Implicações práticas e pesquisa futura
Segundo os autores, a DC é promissora como estratégia de manejo da SM, especialmente para redução de peso, melhora glicêmica e modulação inflamatória. Contudo, seu uso deve ser individualizado, com atenção a aderência, qualidade da gordura e proteína e suprimento de micronutrientes. A agenda de pesquisa inclui:
- Ensaios que comparem aderência e segurança da DC com outras dietas pobres em carboidratos e com padrões como a mediterrânea, em horizontes ≥12–24 meses.
- Avaliação sistemática de estado nutricional, saúde óssea e função cardiovascular sob restrição crônica de carboidratos.
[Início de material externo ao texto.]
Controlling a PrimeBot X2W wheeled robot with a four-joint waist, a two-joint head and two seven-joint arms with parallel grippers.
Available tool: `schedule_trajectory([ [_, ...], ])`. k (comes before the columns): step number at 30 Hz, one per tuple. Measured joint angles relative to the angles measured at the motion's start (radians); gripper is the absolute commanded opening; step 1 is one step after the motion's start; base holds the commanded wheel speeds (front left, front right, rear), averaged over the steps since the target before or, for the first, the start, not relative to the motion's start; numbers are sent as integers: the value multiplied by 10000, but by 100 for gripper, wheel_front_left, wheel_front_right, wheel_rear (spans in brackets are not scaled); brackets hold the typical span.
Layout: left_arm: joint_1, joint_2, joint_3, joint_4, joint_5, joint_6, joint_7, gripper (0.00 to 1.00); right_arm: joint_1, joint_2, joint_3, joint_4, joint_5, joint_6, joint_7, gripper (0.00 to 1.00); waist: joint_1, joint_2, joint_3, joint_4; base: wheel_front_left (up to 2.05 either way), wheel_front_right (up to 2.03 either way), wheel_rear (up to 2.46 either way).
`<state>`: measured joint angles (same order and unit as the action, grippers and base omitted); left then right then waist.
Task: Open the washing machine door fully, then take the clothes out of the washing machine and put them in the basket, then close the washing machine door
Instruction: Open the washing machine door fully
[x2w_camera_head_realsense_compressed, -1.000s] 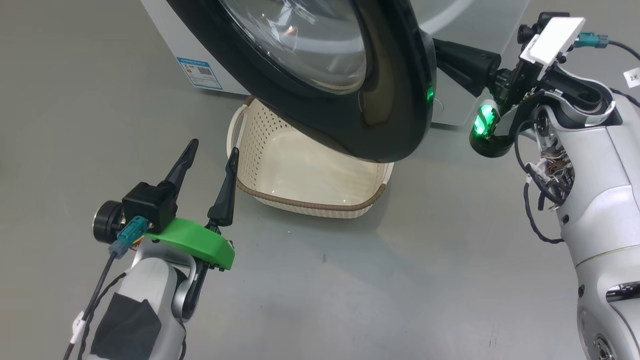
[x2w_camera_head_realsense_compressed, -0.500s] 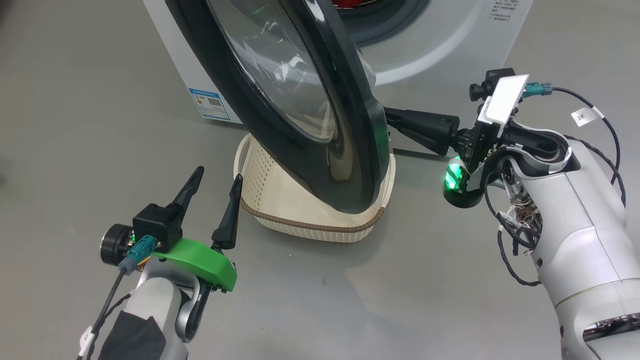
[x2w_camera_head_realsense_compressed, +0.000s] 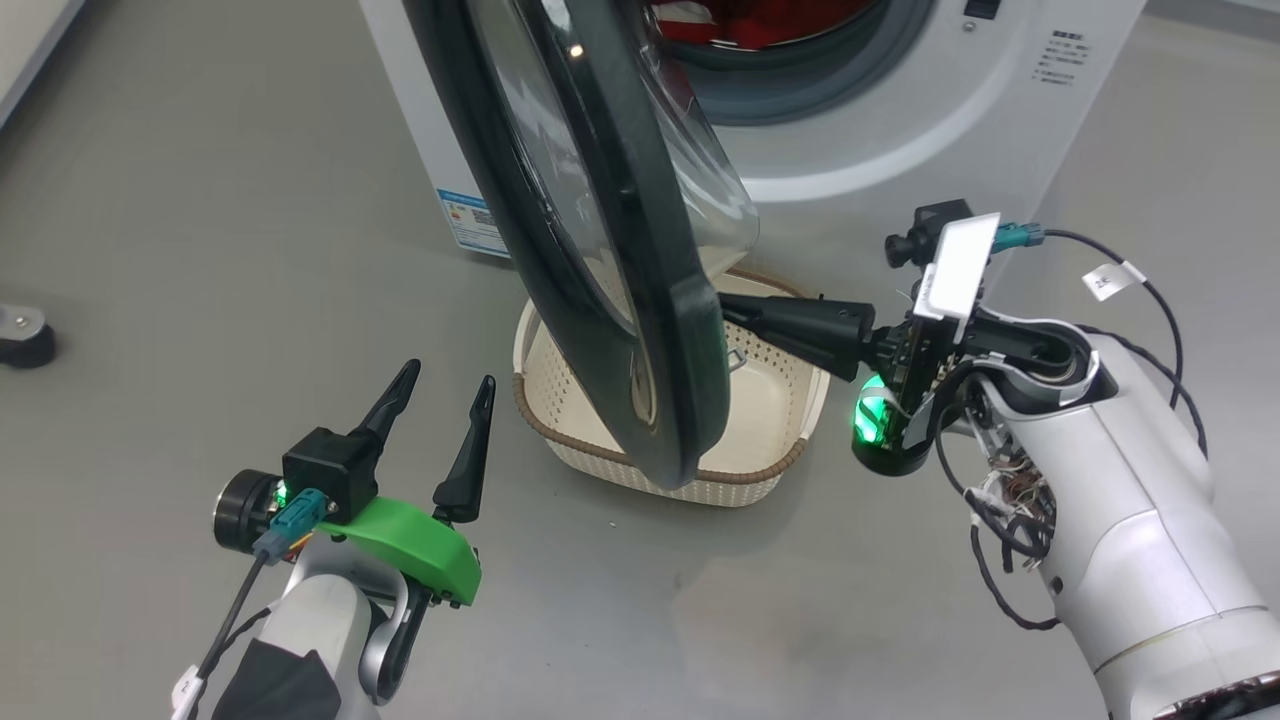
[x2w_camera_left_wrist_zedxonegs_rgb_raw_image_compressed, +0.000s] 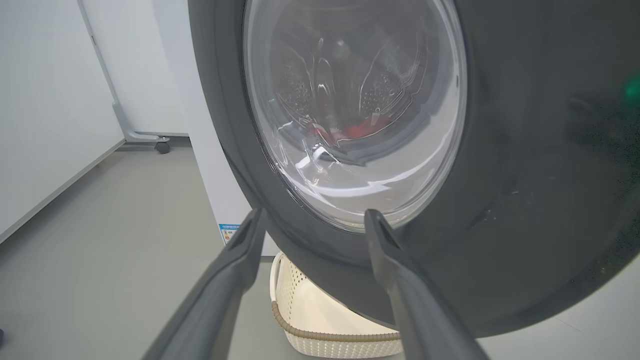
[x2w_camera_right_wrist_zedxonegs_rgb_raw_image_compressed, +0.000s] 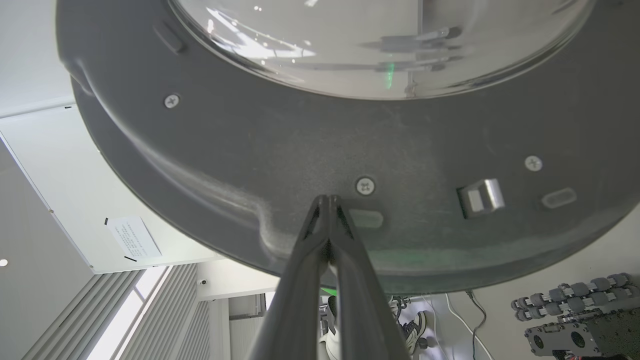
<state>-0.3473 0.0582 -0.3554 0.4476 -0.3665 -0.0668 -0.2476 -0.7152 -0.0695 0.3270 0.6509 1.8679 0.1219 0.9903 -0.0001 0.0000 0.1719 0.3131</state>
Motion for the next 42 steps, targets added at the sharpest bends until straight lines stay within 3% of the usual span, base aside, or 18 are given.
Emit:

- Elucidação de mecanismos envolvendo microbiota, receptores de corpos cetônicos e vias de metabolismo de ácidos graxos, visando maximizar benefícios e minimizar riscos.
Conclusão
A síntese apresentada indica que a DC pode atenuar componentes centrais da SM por múltiplas vias fisiológicas, com benefícios consistentes em curto e médio prazos em cenários variados (obesidade, diabetes tipo 2, SM associada a transtornos psiquiátricos). Ao mesmo tempo, não se trata de solução universal: planejamento nutricional cuidadoso, monitoramento clínico e estudos robustos de longo prazo são indispensáveis para consolidar segurança, eficácia sustentada e aplicabilidade em populações diversas.